Apart from the pictures, output all of the records exactly.
** Opening Material provided block **
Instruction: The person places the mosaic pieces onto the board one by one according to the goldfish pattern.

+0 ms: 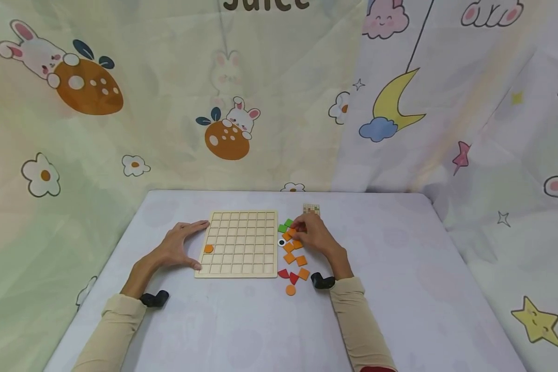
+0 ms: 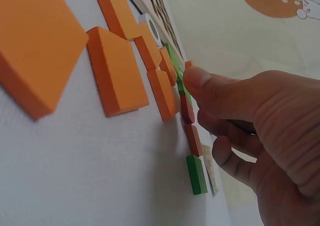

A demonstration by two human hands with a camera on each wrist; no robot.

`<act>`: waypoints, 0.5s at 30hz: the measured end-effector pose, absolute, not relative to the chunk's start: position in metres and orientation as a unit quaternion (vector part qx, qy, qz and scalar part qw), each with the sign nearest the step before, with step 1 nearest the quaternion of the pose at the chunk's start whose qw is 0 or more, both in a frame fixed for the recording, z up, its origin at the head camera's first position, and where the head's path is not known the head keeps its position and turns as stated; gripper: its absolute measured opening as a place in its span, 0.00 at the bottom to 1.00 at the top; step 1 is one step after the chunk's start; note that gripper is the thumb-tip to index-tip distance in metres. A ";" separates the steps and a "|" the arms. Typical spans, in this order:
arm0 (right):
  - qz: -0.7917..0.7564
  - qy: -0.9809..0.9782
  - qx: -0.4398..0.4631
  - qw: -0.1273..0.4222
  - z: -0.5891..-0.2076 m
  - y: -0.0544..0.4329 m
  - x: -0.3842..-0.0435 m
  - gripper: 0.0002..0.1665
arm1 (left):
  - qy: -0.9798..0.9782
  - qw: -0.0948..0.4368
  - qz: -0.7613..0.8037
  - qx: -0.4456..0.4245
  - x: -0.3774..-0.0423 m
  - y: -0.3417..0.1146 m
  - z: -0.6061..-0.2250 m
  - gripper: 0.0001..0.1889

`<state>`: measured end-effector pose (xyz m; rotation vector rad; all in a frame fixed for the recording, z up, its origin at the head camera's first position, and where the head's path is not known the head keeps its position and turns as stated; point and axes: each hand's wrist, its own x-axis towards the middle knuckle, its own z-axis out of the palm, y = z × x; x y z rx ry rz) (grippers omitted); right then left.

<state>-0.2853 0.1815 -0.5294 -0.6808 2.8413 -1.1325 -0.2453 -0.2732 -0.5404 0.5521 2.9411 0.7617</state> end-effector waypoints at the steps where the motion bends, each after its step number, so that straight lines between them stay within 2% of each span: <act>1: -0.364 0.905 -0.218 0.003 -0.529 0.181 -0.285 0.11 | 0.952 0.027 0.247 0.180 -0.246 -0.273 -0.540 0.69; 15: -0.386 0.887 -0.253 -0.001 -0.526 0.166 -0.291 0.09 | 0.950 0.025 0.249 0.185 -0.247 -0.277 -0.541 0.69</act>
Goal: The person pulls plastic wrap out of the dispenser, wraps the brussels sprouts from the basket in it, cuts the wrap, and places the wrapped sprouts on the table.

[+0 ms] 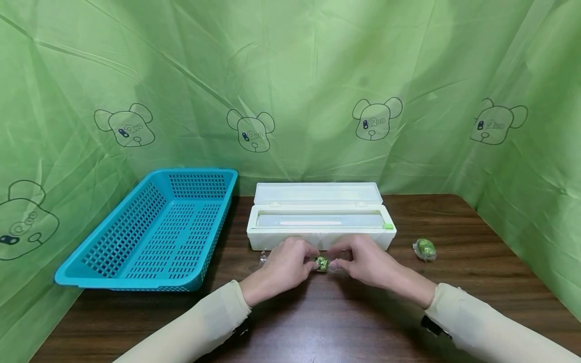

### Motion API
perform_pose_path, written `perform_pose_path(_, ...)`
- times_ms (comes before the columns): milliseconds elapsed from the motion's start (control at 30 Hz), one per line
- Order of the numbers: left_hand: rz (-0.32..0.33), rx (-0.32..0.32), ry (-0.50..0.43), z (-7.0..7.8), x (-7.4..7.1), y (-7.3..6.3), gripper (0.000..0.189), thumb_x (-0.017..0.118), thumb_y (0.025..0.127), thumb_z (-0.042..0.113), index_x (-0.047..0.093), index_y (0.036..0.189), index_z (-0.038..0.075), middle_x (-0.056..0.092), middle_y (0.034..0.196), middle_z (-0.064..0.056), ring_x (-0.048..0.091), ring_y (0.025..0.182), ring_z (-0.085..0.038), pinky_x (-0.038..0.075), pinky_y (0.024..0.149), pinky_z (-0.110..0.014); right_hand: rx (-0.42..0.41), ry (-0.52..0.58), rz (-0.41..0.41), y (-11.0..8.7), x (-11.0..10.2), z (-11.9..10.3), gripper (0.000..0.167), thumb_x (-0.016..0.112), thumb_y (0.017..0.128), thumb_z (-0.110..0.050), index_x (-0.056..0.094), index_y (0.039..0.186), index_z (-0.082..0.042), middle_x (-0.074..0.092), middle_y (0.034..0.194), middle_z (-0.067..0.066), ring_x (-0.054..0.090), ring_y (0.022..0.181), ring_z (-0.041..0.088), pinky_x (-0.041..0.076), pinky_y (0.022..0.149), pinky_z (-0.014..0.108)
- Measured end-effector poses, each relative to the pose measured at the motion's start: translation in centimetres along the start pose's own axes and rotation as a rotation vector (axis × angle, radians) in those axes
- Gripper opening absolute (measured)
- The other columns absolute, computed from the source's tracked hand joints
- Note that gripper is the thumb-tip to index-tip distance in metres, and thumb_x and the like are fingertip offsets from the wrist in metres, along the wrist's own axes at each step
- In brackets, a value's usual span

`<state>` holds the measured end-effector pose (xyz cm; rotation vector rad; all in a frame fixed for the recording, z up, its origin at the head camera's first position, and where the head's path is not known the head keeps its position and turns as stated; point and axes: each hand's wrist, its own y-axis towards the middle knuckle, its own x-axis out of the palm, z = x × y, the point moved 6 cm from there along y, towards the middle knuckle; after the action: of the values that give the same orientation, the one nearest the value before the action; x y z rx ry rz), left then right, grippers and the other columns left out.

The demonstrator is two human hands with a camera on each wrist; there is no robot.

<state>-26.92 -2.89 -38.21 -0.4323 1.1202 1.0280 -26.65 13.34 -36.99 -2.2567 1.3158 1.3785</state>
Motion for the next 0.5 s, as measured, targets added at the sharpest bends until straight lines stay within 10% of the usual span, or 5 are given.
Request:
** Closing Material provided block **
Output for this exercise:
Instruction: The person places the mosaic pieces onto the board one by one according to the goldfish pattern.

+0 ms: 
+0 ms: 

A demonstration by two human hands with a camera on each wrist; no robot.

`<act>`: waypoints, 0.5s at 30hz: the measured end-effector pose, absolute, not relative to the chunk's start: position in metres and orientation as a unit quaternion (vector part qx, qy, qz and scalar part qw), each with the sign nearest the step before, with step 1 nearest the quaternion of the pose at the chunk's start whose qw is 0 or more, both in a frame fixed for the recording, z up, its origin at the head camera's first position, and where the head's path is not known the head keeps its position and turns as stated; gripper: its absolute measured opening as a place in its span, 0.00 at the bottom to 1.00 at the top; step 1 is one step after the chunk's start; note that gripper is the thumb-tip to index-tip distance in metres. A ";" separates the steps and a "|" the arms. Typical spans, in this order:
arm0 (right):
  - qz: -0.7917..0.7564
  - qy: -0.9809..0.9782
  - qx: -0.4398..0.4631
  - qw: -0.1273..0.4222
  - z: -0.5891..-0.2076 m
  - y: -0.0544..0.4329 m
  - x: -0.3842..-0.0435 m
  - gripper: 0.0002..0.1665
arm1 (left):
  - qy: -0.9798..0.9782
  - qw: -0.0948..0.4368
  - qz: -0.7613..0.8037
  - qx: -0.4456..0.4245
  - x: -0.3774..-0.0423 m
  - y: -0.3417..0.1146 m
  - z: -0.6061..-0.2250 m
  - gripper: 0.0001..0.1889

`<state>`: measured end-effector pose (xyz m; rotation vector rad; all in a frame fixed for the recording, z up, its origin at the head camera's first position, and where the head's path is not known the head keeps its position and turns as stated; point and axes: each hand's wrist, its own x-axis towards the middle knuckle, its own z-axis out of the palm, y = z × x; x y z rx ry rz) (grippers omitted); right then left.

<state>-0.2853 0.1815 -0.5294 -0.6808 2.8413 -1.1325 -0.2453 -0.2732 -0.5404 0.5521 2.9411 0.7617</state> end-effector waypoints at the steps where the motion bends, each after its step number, so that straight lines between them stay within 2% of each span: <act>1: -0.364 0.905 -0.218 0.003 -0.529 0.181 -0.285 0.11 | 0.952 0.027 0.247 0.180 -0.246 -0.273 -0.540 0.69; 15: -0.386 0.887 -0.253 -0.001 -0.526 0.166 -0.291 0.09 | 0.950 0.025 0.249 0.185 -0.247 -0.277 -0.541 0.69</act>
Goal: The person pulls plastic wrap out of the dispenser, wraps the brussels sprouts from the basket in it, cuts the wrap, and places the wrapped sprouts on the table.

[+0 ms] 

### Motion API
perform_pose_path, written `perform_pose_path(_, ...)`
- times_ms (comes before the columns): milliseconds elapsed from the motion's start (control at 30 Hz), one per line
- Order of the numbers: left_hand: rz (-0.32..0.33), rx (-0.32..0.32), ry (-0.50..0.43), z (-7.0..7.8), x (-7.4..7.1), y (-7.3..6.3), gripper (0.000..0.189), thumb_x (-0.017..0.118), thumb_y (0.025..0.127), thumb_z (-0.042..0.113), index_x (-0.047..0.093), index_y (0.036..0.189), index_z (-0.038..0.075), middle_x (-0.056..0.092), middle_y (0.034..0.196), middle_z (-0.064..0.056), ring_x (-0.048..0.091), ring_y (0.025..0.182), ring_z (-0.085..0.038), pinky_x (-0.038..0.075), pinky_y (0.024..0.149), pinky_z (-0.110..0.014); right_hand: rx (-0.42..0.41), ry (-0.52..0.58), rz (-0.41..0.41), y (-11.0..8.7), x (-11.0..10.2), z (-11.9..10.3), gripper (0.000..0.167), thumb_x (-0.016..0.112), thumb_y (0.017..0.128), thumb_z (-0.110..0.050), index_x (-0.056..0.094), index_y (0.039..0.186), index_z (-0.082..0.042), middle_x (-0.074..0.092), middle_y (0.034..0.194), middle_z (-0.067..0.066), ring_x (-0.054..0.090), ring_y (0.022..0.181), ring_z (-0.041..0.088), pinky_x (-0.041..0.076), pinky_y (0.022..0.149), pinky_z (-0.014..0.108)
- Measured end-effector poses, each relative to the pose measured at the motion's start: translation in centimetres along the start pose's own axes and rotation as a rotation vector (axis × angle, radians) in those axes
- Gripper opening absolute (measured)
- The other columns absolute, computed from the source's tracked hand joints
- Note that gripper is the thumb-tip to index-tip distance in metres, and thumb_x and the like are fingertip offsets from the wrist in metres, along the wrist's own axes at each step
- In brackets, a value's usual span

`<state>` holds the measured end-effector pose (xyz cm; rotation vector rad; all in a frame fixed for the recording, z up, its origin at the head camera's first position, and where the head's path is not known the head keeps its position and turns as stated; point and axes: each hand's wrist, its own y-axis towards the middle knuckle, its own x-axis out of the palm, z = x × y, the point moved 6 cm from there along y, towards the middle knuckle; after the action: of the values that give the same orientation, the one nearest the value before the action; x y z rx ry rz), left then right, grippers and the other columns left out.

The demonstrator is two human hands with a camera on each wrist; there is no robot.

<state>-26.92 -2.89 -38.21 -0.4323 1.1202 1.0280 -26.65 13.34 -36.99 -2.2567 1.3158 1.3785</state>
Motion for the next 0.5 s, as measured, targets added at the sharpest bends until straight lines stay within 10% of the usual span, or 5 are given.
Request:

Nothing else remains in this exercise.